PART 1 - Getting started
Rx is a .NET library for processing event streams. Why might you want that?
Why Rx?
Users want timely information. If you're waiting for a parcel to arrive, live reports of the delivery van's progress give you more freedom than a suspect 2 hour delivery window. Financial applications depend on continuous streams of up-to-date data. We expect our phones and computers to provide us with all sorts of important notifications. And some applications simply can't work without live information. Online collaboration tools and multiplayer games absolutely depend on the rapid distribution and delivery of data.
In short, our systems need to react when interesting things happen.
Live information streams are a basic, ubiquitous element of computer systems.
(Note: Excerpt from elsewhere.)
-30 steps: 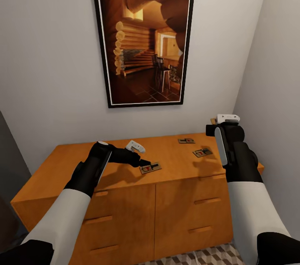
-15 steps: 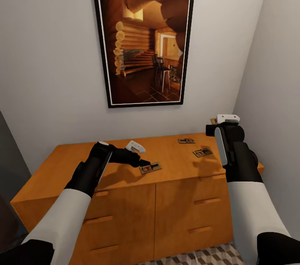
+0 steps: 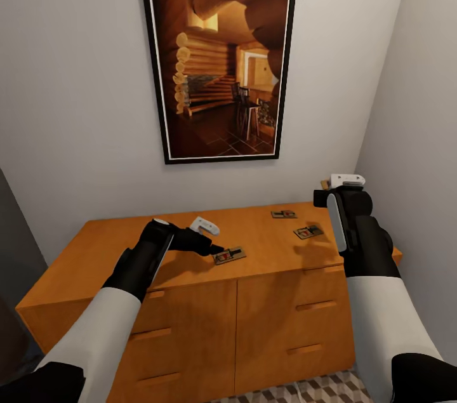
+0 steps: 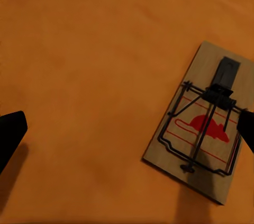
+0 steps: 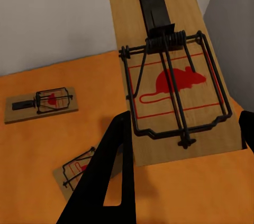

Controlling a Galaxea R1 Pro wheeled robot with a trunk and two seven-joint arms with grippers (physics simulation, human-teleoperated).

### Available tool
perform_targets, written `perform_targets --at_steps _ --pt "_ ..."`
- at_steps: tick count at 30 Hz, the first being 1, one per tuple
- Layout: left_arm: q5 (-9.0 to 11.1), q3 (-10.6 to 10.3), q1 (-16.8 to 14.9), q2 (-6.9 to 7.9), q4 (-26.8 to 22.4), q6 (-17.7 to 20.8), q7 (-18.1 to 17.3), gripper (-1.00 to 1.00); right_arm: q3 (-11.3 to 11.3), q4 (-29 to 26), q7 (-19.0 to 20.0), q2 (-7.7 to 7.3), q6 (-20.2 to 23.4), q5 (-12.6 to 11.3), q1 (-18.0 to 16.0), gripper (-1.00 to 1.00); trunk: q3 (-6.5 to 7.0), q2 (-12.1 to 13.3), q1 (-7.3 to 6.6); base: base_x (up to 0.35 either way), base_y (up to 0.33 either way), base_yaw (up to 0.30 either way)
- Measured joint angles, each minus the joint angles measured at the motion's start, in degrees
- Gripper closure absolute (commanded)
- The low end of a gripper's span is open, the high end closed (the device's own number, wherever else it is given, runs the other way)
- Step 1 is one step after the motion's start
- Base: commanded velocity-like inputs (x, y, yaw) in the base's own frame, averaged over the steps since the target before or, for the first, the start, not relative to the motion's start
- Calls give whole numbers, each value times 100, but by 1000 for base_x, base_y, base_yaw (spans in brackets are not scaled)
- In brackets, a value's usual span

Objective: Take the four mousetraps from the cabinet in the bathroom and place them on the bathroom floor. Make sure all four end up on the same floor surface, and ensure that at least two of them are either under or directly next to the same bathroom sink.

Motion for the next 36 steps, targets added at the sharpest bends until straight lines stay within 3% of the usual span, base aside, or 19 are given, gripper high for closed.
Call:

Despite this, they are often a second class citizen in programming languages. Most languages support sequences of data through something like an array, which presumes that the data is sitting in memory ready for our code to read at its leisure. If your application deals with events, arrays might work for historical data, but they aren't a good way to represent events that occur while the application is running. And although streamed data is a pretty venerable concept in computing, it tends to be clunky, with the abstractions often surfaced through APIs that are poorly integrated with our programming language's type system.
This is bad. Live data is critical to a wide range of applications. It should be as easy to work with as lists, dictionaries, and other collections.
The Reactive Extensions for .NET (Rx.NET or Rx for short, available as the System.Reactive
NuGet package) elevate live data sources to first class citizens. Rx does not require any special programming language support. It exploits .NET's type system to represent streams of data in a way that .NET languages such as C#, F#, and VB.NET can all work with as naturally as they use collection types.
(A brief grammatical aside: although the phrase "Reactive Extensions" is plural, when we reduce it to just Rx.NET or Rx, we treat it as a singular noun. This is inconsistent, but saying "Rx are..." sounds plain weird.)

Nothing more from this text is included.